NEW DELHI (Reuters) - Endemic corruption in India has grown in scale and represents billions of dollars, with the potential to discourage investors and derail growth prospects, consultancy firm KMPG said in a survey published on Monday.
The survey of 100 leading domestic and foreign businesses was published as Prime Minister Manmohan Singh’s government struggles to defend itself against graft cases ranging from a $39 billion telecoms scandal to houses for war widows diverted to bureaucrats.
The scams, exposed in recent months, point to a pervasive culture of corruption in Singh’s administration, prompting a man once seen as India’s most honest politician to defend his leadership and scramble to keep the ruling coalition intact.
And the graft riddling Asia’s third-largest economy was no longer confined to bribing government officials for passports or telephone connections from the state provider, the report said.
“Today India is faced with a different kind of challenge,” the report said. “It is not about petty bribes (`bakshish’) any more, but scams to the tune of thousands of crores (billions of rupees) that highlight a political/industry nexus which, if not checked, could have a far reaching impact.”
Most businesses surveyed said they were committed to their positions in one of the world’s fastest growing economies with a rapidly growing, and wealthier, middle class, the survey showed.
More than two-thirds of those surveyed said corruption prevented India from moving beyond the 9 percent growth expected in the next fiscal year starting April 1. Just over half said graft would make the country less attractive to foreign investors.
“Corruption poses a risk to India’s projected 9 percent GDP growth and may result in a volatile political and economic environment,” the report said.
The murkiest sectors were real estate and construction - a focus for India as it plans to spend $1.5 trillion over a decade to overhaul creaky infrastructure - followed by telecommunications where the state was still heavily involved and the stakes high.
The scandals have created a sense of regulatory uncertainty, especially in the telecoms sector, which has come under heavy scrutiny after faulty allocation processes were said to have cost the government up to $39 billion in lost revenue.
Several big businessmen, including billionaire Anil Ambani, were questioned by federal police, and even Singh had to defend his conduct to the Supreme Court, unprecedented events in a country where the business and political elite were sometimes seen as above the law.
“India has at last realised that one of the major reasons for most of the large scale corruption incidents has been due to the empowered discretion that the government has had,” Surjit Bhalla, the head of Oxus Investments, wrote in the preface to the report.
British Prime Minister David Cameron wrote to Singh in February warning that India’s unpredictable and non-transparent business climate could derail bilateral trade ties.
Ratan Tata, one of India’s most prominent industrialists, in November recounted a conversation with a fellow businessmen in which the latter detailed the hefty bribes the government demanded from players in the airlines business.
The Hindustan Times said in a report on Monday that envoys from eight countries, including Britain, wrote to Finance Minister Pranab Mukherjee to complain about unpaid bills of more than $74 million owed to firms from their nations from contracts relating to the Commonwealth Games.
The sporting extravaganza last October, which cost up to $6 billion, was also dogged by several cases of alleged corruption, including the purchase of equipment and issuing contracts.
Regulatory delays over London-listed Cairn Energy’s $9.6 billion asset sale to India’s Vedanta Resources, and legal wrangling over India’s $2.6 billion Vodafone tax demand were raised by Cameron to Singh.
Trade Minister Stephen Green told Reuters in New Delhi that Britain wanted more predictability and transparency in India’s business climate and would raise concerns from British firms during a visit this week.
Asked whether he would raise the Cairn-Vedanta deal and Vodafone tax issue, Green said he would discuss ”specific business situations which are under examination.
“I think we’ll see a significant increase in investment in both directions.

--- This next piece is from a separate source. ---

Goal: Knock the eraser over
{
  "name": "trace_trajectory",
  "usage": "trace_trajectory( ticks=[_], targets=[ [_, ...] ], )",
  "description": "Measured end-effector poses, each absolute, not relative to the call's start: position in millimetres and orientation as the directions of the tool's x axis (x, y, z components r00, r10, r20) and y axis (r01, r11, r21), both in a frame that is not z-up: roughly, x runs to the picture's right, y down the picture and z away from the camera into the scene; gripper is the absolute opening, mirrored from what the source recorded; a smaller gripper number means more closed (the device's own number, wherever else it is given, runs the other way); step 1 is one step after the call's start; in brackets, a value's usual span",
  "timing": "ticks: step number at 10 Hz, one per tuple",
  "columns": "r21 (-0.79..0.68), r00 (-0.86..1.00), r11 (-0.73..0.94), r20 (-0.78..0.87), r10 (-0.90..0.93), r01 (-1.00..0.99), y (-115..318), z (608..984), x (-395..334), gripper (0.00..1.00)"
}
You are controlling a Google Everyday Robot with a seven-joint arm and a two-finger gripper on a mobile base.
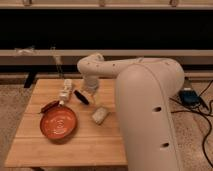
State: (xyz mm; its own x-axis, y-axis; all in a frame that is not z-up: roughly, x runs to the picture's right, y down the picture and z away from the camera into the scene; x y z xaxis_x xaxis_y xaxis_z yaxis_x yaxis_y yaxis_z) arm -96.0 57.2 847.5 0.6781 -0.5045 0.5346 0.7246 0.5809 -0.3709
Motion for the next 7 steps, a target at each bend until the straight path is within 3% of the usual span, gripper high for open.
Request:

In order to facilitate that ... we need to have predictability, transparency on both sides,” he said.
But despite the murky regulatory environment, business remained engaged in India, with more than half of those surveyed by KPMG saying they were unaffected by corruption.
More than 80 percent of respondents disagreed that corruption had reduced their ability to access domestic or foreign funds, while 55 percent disagreed that corruption had impacted their business.
That would appear to chime with remarks on Monday by General Electric Co Chief Executive Jeff Immelt who, on a visit to New Delhi, brushed off concerns over the investment climate.
“We’re long-term players in India,” Immelt said.